[Start of Attachment]

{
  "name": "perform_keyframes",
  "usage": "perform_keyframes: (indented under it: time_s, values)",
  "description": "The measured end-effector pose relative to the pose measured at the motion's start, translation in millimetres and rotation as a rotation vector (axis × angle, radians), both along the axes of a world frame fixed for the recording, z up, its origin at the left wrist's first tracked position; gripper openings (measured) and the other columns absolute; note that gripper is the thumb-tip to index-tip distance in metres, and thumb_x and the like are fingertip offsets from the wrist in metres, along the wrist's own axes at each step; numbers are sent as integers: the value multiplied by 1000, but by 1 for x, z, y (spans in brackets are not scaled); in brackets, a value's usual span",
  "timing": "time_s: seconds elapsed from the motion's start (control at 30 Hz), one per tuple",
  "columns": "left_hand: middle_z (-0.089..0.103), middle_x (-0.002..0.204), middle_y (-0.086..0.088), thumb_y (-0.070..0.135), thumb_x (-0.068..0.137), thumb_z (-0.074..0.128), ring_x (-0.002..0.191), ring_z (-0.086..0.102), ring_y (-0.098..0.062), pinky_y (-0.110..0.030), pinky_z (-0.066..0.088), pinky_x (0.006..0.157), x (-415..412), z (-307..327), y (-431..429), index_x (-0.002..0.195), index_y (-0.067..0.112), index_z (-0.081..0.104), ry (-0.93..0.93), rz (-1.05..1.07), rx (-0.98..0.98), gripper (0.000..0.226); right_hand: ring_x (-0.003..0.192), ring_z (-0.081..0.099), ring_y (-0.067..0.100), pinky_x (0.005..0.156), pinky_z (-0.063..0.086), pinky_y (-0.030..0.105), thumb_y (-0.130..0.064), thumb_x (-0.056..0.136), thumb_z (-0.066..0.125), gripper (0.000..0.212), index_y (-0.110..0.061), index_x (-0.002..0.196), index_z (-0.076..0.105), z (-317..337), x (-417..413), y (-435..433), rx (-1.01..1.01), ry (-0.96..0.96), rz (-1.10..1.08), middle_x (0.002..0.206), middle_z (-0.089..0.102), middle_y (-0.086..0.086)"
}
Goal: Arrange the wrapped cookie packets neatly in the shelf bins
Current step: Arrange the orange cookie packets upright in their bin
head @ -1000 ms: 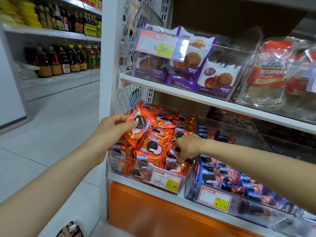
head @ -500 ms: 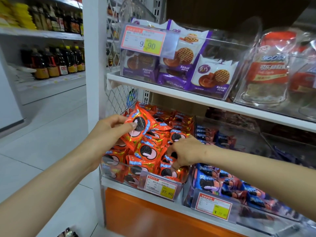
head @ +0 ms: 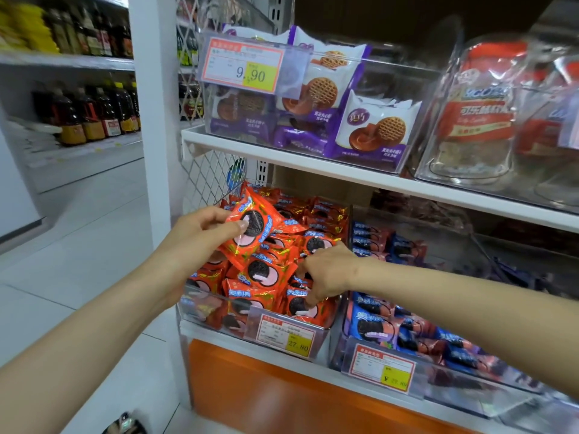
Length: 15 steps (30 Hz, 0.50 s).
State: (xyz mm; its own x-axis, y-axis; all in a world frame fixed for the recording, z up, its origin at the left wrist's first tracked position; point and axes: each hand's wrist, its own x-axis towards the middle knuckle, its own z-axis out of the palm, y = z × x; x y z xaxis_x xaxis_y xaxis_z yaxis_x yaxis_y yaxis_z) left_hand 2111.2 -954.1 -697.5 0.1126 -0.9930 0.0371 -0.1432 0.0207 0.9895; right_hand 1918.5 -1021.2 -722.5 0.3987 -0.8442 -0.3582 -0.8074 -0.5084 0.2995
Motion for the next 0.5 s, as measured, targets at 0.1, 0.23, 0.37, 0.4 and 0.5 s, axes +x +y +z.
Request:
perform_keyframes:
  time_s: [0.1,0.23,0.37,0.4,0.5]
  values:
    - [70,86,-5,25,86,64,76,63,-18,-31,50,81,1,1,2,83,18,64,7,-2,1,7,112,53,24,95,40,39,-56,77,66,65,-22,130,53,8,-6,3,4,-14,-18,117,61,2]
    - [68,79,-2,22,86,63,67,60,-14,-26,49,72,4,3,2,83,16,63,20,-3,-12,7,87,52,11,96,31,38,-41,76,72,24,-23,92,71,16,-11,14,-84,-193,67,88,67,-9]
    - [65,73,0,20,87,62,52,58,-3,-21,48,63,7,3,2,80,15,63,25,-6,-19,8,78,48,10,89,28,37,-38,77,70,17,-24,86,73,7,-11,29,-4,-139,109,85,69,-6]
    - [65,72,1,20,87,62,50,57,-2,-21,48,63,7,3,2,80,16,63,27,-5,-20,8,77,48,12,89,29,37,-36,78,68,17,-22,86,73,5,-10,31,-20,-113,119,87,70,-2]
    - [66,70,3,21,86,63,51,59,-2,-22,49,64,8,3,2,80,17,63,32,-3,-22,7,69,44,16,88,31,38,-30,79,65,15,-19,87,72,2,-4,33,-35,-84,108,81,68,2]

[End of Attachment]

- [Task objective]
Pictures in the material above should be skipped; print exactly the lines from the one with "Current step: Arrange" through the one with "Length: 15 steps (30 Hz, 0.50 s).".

- [Answer space]
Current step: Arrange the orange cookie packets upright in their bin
head @ -1000 ms: 
head @ -500 ms: 
head @ +0 ms: 
Length: 15 steps (30 Hz, 0.50 s).

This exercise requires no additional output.